All in a span of about four months, Sloan achieved the unthinkable. "Halifax of all places" was a common phrase. "I guess none of us really had much faith in the notion of a punk rock band from Halifax doing anything like this because of simple geography," says Andrew. "So many bands from Halifax or Canada’s east coast have picked up and headed for Toronto or Montreal with the hopes of getting noticed, but those are such saturated music markets that the odds were so slim. The current infusion of punk rock in the mainstream changed the face of the music industry and so much of our success owes to that fact. It’s about time too. Hopefully now bands from Halifax won’t have to go anywhere - maybe the record companies will come to them."
The blueprints for Sloan’s Peppermint EP (released on the band’s Murderecords in June of 1992 and distributed by Cargo), were well into the final stages when DGC came into the picture.
"The plan to put something out ourselves was still very important to us so we went ahead even though we were in the process of signing with DGC," says Chris. "We chose six songs from the recording done in December, three of which will not appear on Smeared (released mid-January on DGC Records). It’s really new and dirty with some saccharine undertones, which pretty much sums up our sound. Our influences shine but they are pretty varied. I think appropriation has tuned itself in the band to a point where now we can only rip ourselves off."
"We don’t want people to think that we penned a deal with DGC and then immediately released an indie EP to try and gain some obligatory punk-rock-street-cred before a major label release," adds Andrew. "We always wanted to put out our own record and we simply kept a promise to ourselves. We hope to keep Murder going with local bands as a new thing to Halifax: a record label."
Sloan come from a place where ’hype’ has yet to be introduced to the native vernacular, where playing a church basement can be just as much fun as a paying gig, and the process of making music will continue whether or not airlines will have to include Halifax in their frequent flyer programs.
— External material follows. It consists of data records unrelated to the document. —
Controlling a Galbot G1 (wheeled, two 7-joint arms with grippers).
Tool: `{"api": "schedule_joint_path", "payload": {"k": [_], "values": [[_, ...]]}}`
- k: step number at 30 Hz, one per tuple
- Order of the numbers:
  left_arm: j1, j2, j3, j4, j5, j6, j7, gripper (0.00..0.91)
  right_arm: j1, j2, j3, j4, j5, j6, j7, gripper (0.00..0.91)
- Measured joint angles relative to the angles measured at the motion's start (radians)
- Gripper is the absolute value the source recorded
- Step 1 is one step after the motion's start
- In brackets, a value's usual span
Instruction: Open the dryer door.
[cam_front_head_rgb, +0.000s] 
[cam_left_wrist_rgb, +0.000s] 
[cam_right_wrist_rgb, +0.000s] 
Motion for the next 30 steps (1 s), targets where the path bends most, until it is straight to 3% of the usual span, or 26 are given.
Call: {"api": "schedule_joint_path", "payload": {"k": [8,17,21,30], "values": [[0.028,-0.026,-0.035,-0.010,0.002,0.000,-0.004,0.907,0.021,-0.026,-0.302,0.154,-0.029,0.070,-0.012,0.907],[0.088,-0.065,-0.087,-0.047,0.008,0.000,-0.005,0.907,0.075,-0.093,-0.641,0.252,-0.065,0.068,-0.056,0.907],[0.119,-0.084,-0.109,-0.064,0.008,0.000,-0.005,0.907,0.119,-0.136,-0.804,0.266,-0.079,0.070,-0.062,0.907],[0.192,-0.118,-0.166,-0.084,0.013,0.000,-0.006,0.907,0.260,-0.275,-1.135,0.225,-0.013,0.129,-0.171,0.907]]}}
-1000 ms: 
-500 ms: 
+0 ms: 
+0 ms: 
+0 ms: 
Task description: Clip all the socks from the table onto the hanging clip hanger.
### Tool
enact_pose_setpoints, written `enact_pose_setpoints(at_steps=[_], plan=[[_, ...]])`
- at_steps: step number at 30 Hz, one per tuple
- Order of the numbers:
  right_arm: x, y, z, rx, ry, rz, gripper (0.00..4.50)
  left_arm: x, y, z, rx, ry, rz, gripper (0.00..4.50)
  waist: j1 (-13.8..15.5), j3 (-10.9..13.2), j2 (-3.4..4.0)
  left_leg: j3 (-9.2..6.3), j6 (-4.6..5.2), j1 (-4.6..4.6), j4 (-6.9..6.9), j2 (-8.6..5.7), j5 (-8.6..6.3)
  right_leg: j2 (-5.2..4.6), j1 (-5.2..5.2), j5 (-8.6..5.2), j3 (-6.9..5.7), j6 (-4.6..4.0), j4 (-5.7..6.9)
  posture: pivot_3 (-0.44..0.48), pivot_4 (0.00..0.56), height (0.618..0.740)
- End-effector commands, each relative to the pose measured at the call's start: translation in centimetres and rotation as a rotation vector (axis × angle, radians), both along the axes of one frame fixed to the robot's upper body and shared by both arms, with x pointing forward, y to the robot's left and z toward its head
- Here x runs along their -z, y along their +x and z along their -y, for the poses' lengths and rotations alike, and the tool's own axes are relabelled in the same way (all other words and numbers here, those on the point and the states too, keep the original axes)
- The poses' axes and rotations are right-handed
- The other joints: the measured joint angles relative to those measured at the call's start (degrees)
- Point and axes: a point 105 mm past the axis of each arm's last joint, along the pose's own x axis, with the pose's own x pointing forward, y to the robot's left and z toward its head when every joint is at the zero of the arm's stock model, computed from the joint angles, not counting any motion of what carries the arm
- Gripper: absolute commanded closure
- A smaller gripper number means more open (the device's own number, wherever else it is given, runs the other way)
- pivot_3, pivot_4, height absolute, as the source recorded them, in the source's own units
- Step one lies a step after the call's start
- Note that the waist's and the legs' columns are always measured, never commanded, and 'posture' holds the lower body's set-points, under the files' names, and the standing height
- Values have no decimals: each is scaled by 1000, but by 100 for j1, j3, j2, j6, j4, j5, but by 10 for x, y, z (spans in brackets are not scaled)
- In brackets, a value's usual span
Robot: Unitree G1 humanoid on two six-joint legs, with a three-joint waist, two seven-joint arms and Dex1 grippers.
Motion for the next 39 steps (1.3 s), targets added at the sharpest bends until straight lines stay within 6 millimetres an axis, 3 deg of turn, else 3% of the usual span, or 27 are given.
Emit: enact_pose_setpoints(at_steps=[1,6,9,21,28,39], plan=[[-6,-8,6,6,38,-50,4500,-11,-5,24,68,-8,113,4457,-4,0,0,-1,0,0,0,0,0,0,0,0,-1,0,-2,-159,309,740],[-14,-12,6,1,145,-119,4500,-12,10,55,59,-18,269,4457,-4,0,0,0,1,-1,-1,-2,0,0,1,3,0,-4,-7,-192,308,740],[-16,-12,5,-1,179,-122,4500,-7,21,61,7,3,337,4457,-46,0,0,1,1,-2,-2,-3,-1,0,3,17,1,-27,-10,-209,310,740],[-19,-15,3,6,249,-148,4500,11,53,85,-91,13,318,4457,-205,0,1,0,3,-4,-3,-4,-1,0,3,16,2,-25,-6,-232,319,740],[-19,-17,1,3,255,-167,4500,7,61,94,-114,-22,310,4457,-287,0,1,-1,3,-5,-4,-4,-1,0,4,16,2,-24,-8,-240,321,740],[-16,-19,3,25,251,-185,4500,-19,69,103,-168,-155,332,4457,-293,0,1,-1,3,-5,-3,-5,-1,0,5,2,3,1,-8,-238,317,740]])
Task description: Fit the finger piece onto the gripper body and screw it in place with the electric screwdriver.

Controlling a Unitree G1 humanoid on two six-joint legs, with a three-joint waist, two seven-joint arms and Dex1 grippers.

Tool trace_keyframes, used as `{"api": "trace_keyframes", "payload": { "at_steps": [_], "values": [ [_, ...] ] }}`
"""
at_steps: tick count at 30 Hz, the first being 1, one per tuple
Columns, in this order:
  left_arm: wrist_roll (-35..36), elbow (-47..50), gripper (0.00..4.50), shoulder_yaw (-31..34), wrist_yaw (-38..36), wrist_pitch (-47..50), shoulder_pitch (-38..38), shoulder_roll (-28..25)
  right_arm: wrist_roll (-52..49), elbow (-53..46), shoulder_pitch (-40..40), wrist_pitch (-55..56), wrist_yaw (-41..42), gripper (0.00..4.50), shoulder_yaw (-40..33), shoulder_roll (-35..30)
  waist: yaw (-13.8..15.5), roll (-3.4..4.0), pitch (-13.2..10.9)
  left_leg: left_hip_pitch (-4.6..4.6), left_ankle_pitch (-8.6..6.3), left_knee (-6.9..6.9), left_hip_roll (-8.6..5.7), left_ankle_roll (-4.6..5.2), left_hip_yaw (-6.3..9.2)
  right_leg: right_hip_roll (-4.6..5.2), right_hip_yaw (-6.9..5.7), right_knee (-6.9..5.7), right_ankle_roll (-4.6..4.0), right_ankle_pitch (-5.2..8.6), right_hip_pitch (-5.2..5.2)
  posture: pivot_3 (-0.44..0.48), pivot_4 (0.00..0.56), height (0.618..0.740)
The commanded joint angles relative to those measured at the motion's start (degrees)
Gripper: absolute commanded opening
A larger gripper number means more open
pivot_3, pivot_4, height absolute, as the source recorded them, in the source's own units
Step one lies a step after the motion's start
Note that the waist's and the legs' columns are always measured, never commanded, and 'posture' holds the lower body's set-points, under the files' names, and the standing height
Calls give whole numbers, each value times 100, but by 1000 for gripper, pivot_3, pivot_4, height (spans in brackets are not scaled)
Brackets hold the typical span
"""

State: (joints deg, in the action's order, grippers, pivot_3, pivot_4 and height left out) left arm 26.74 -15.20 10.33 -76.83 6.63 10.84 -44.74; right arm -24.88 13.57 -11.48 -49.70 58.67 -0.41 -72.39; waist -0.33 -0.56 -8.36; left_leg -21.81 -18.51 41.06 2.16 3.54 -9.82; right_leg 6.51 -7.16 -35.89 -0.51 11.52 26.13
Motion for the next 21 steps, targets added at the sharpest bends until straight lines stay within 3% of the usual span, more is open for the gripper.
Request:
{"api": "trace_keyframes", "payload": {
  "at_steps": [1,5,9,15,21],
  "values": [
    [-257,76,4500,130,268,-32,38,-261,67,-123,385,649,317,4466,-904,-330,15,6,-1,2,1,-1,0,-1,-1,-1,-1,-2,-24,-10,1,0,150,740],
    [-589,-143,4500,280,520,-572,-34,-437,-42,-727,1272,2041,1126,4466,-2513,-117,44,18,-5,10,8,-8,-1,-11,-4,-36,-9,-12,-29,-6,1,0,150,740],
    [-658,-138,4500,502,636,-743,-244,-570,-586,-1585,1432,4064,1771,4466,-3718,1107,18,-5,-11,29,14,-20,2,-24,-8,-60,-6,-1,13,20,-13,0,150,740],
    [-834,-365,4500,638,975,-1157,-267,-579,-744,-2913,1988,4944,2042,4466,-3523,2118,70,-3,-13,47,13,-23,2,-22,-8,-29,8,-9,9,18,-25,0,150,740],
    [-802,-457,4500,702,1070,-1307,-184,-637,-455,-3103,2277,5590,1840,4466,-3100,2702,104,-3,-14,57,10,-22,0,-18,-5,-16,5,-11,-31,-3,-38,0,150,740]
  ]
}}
Will Sloan fall victim to its own early success? "Oh yeah. We’ve got back-up singers and keyboards for the next record already," says Jay laughing. "We’re going to have sponsorships from Molson and Labatts, you know, with big blow-up cans on the side of the stage. We’re all going to wear Nike sneakers... No, I’m not too worried about it. If the record doesn’t do too well, we’ll just go ahead and do another one. I think Smeared is a good quality record and I think that’s all we can do. Just make quality records."